The analysis by Everest Group pointed out that local contact centers have already started upgrading its capabilities to meet the changing requirements in the global industry environment.
The study identified these current conditions of Philippine-based contact centers:
- Up to a third of the agents in best-in-class centers have already been trained to acquire multi-channel expertise.
- Robotic process automation (RPA) solutions are starting to be implemented like rule-based chatbots for simple business processes and customer queries.
- Focus and investment on analytics for customer experience delivery is growing although analytics for operational excellence still has higher adaption.
- In line with global trends, adaption level of artificial intelligence (AI) and assisted automation solutions in the country remains in a nascent stage.
- Companies are actively redesigning their recruitment and training approaches to increase focus on multi-channel capabilities and technical skills.
Despite its strong position in adapting and instituting skills-upgrade of its agents, the country’s contact center industry still needs to further strengthen its capabilities to “shape the global future” of contact center services, according to Everest Group.
“While Philippine-based contact centers continue to grow, adapt next-gen solutions, and improve their talent models, a sustained effort is needed to maintain the Philippines’ leading position for contact center services,” said Karthik.
“Companies will have to invest significantly in building technology and talent for automation, AI, and analytics. At the same time, they also need to develop agent skills for delivering superior omnichannel experiences,” he concluded.
Meanwhile, CCAP chairman Benedict Hernandez expressed confidence in the industry’s ability to remain as a leader when it comes to delivering superior customer experience.
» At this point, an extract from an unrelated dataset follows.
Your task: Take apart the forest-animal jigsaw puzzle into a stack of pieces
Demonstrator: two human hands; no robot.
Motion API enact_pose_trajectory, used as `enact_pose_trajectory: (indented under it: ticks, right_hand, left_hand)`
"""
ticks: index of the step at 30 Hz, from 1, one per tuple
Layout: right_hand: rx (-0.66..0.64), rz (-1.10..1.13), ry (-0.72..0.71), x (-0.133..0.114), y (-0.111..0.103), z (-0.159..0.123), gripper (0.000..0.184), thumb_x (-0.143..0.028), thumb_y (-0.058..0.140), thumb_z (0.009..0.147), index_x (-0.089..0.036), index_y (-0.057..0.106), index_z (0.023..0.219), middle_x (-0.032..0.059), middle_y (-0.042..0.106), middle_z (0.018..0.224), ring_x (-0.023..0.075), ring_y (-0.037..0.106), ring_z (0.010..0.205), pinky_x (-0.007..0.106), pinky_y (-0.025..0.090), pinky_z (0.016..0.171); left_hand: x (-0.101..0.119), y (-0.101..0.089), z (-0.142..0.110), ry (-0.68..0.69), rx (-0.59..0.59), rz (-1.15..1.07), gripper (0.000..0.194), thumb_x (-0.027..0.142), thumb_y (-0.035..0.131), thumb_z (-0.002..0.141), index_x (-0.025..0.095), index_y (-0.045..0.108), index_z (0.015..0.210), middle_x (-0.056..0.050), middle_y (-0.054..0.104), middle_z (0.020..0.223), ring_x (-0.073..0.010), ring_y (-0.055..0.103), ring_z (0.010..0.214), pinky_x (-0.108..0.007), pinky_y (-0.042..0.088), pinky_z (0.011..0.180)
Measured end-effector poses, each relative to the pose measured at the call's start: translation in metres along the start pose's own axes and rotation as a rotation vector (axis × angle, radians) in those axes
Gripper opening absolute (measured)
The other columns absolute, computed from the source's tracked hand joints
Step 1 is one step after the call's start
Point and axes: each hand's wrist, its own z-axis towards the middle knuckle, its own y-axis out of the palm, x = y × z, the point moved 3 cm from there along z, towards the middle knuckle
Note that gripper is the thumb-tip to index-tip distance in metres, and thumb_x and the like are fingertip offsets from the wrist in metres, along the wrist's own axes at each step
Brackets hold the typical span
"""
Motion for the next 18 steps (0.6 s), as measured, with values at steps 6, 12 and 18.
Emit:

“Our primary industry agenda is to keep that leading edge position globally. This year’s Contact Islands conference gathers top players and thinkers worldwide to discuss how we continue to invest in both technology and in our people, who already stand out globally in services, to take customer experience to a whole new level,” Hernandez said.
Currently, the Philippines remains as among the top nations where contact center services are outsourced. Based on industry data, the country’s contact center industry currently employs more than 800,000 professionals.
It generated $13 billion in export revenues in 2016, and it is still poised to keep a steady yearly growth rate of about 8% and hit $20 billion by 2022.